ASSIGNED TASK =
Two lines in the listing below mark the span: one contains "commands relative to" and one contains "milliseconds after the". Reproduce both of them and everything between, exactly.

(Beginning of RECORDED INFORMATION)

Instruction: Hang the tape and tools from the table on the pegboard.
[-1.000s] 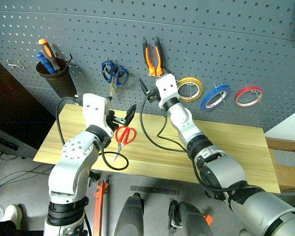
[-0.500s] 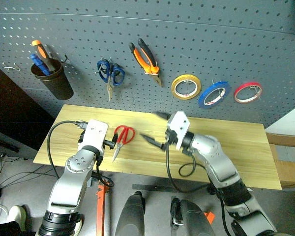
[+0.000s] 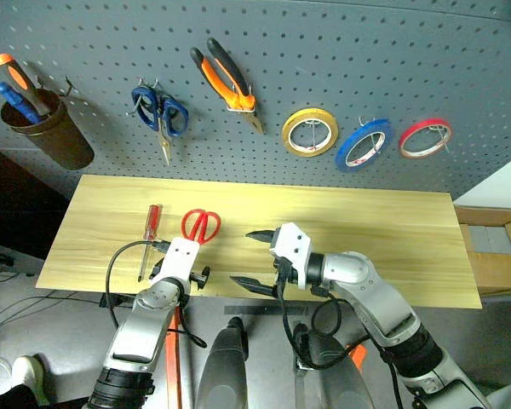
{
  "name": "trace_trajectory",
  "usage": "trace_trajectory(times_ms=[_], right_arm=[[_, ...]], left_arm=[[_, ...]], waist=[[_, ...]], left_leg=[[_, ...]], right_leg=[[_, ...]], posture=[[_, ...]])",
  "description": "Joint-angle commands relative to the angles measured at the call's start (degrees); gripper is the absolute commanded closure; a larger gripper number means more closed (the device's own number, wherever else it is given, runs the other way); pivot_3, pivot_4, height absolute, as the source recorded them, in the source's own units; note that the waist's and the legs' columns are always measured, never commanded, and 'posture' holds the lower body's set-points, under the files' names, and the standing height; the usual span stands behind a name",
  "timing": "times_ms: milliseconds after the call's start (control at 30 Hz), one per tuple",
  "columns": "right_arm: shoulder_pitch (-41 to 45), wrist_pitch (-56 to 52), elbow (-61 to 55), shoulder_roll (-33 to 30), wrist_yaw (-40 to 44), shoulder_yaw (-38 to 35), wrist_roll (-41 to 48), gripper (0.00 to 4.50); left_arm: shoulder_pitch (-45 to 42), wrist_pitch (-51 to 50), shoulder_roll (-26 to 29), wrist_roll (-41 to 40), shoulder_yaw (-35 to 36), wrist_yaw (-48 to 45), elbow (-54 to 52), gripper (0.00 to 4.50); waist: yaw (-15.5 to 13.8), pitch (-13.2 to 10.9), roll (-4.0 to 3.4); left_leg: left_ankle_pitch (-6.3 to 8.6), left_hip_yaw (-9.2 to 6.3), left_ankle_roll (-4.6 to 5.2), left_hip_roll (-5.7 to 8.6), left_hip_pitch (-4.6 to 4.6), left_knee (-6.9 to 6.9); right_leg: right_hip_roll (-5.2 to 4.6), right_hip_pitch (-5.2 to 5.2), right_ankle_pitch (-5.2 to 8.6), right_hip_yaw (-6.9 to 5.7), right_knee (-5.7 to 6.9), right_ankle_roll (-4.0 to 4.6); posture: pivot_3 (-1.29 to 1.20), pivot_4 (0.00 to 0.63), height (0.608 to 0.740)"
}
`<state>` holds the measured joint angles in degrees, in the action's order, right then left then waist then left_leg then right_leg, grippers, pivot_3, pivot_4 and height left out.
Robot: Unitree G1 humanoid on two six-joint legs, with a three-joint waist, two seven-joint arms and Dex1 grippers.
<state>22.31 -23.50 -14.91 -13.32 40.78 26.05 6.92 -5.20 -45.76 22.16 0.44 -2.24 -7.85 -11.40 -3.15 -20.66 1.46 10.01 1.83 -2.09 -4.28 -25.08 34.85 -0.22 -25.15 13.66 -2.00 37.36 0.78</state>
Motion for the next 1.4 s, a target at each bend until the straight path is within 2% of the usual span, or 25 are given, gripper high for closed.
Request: trace_trajectory(times_ms=[33, 133, 233, 600, 867, 1033, 1233, 1400], right_arm=[[1.0, -1.0, -2.5, 0.9, -0.8, -0.3, 0.4, 0.03], [1.0, -1.9, -3.4, 0.6, -1.2, -0.7, 0.5, 0.03], [0.6, -2.3, -4.1, 0.3, -1.6, -0.8, 0.4, 0.0], [1.5, -1.6, -2.5, 0.1, -2.5, -2.0, 0.2, 0.0], [2.0, 0.0, -1.6, -0.8, -1.6, -2.7, 0.0, 0.0], [2.4, 1.3, -1.5, -1.4, -1.0, -4.2, 0.7, 0.0], [1.1, 1.0, -3.5, -1.4, -1.6, -8.0, 3.3, 0.0], [-0.4, 1.2, -3.9, 1.7, -4.9, -12.5, 6.4, 0.0]], left_arm=[[0.0, -0.6, -0.3, -0.8, 1.6, -1.2, 3.4, 0.0], [-1.3, -0.7, -0.2, -1.5, 3.1, -2.0, 5.4, 0.0], [-2.0, -0.7, 0.3, -2.4, 4.0, -3.7, 6.8, 0.56], [-2.7, -1.7, 0.6, -4.1, 5.2, -6.6, 8.2, 4.25], [-2.4, 0.7, -2.2, -5.6, 7.7, -5.6, 6.6, 4.26], [1.2, 3.5, -5.9, -7.3, 9.3, -5.1, -1.0, 4.26], [8.8, 14.2, -8.8, -5.2, 8.8, -2.5, -12.1, 4.26], [16.3, 23.4, -9.9, -6.2, 8.5, -3.9, -17.3, 4.26]], waist=[[0.1, -0.3, -0.16], [0.2, -0.6, -0.29], [0.4, -1.0, -0.3], [1.7, -1.3, -0.4], [1.7, -1.3, -0.38], [1.7, -1.1, -0.19], [1.6, -0.9, 0.23], [1.6, -0.4, 0.5]], left_leg=[[0.0, 0.01, 0.0, 0.0, 0.0, 0.0], [0.0, 0.05, 0.0, 0.02, 0.02, 0.0], [0.0, 0.09, 0.0, 0.01, 0.03, -0.01], [0.0, 0.14, -0.01, 0.0, 0.03, -0.03], [0.0, 0.17, -0.02, 0.0, 0.03, -0.07], [0.02, 0.16, -0.06, 0.02, -0.09, -0.06], [0.0, 0.09, -0.2, 0.04, -0.79, 0.06], [-0.05, 0.08, -0.31, 0.07, -0.81, 0.06]], right_leg=[[0.0, 0.0, 0.0, 0.01, 0.0, 0.0], [-0.02, -0.01, 0.0, 0.05, 0.01, 0.0], [-0.02, -0.03, 0.0, 0.08, 0.0, -0.01], [-0.02, -0.07, 0.01, 0.11, 0.0, -0.02], [-0.03, -0.09, 0.0, 0.11, -0.03, -0.03], [-0.03, -0.1, -0.01, 0.06, -0.15, -0.07], [0.0, -0.46, -0.01, -0.22, -0.24, -0.12], [-0.01, -0.47, -0.01, -0.23, -0.25, -0.12]], posture=[[0.07, 0.454, 0.74], [0.06, 0.46, 0.74], [0.06, 0.461, 0.74], [0.06, 0.44, 0.74], [0.07, 0.395, 0.74], [0.07, 0.351, 0.74], [0.09, 0.311, 0.74], [0.1, 0.286, 0.74]])
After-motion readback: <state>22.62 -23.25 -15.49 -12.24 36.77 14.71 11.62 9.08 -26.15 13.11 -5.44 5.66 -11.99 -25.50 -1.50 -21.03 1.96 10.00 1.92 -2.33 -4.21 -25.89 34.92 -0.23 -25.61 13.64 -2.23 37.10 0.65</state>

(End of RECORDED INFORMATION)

WRITTEN ANSWER =
  "description": "Joint-angle commands relative to the angles measured at the call's start (degrees); gripper is the absolute commanded closure; a larger gripper number means more closed (the device's own number, wherever else it is given, runs the other way); pivot_3, pivot_4, height absolute, as the source recorded them, in the source's own units; note that the waist's and the legs' columns are always measured, never commanded, and 'posture' holds the lower body's set-points, under the files' names, and the standing height; the usual span stands behind a name",
  "timing": "times_ms: milliseconds after the call's start (control at 30 Hz), one per tuple",

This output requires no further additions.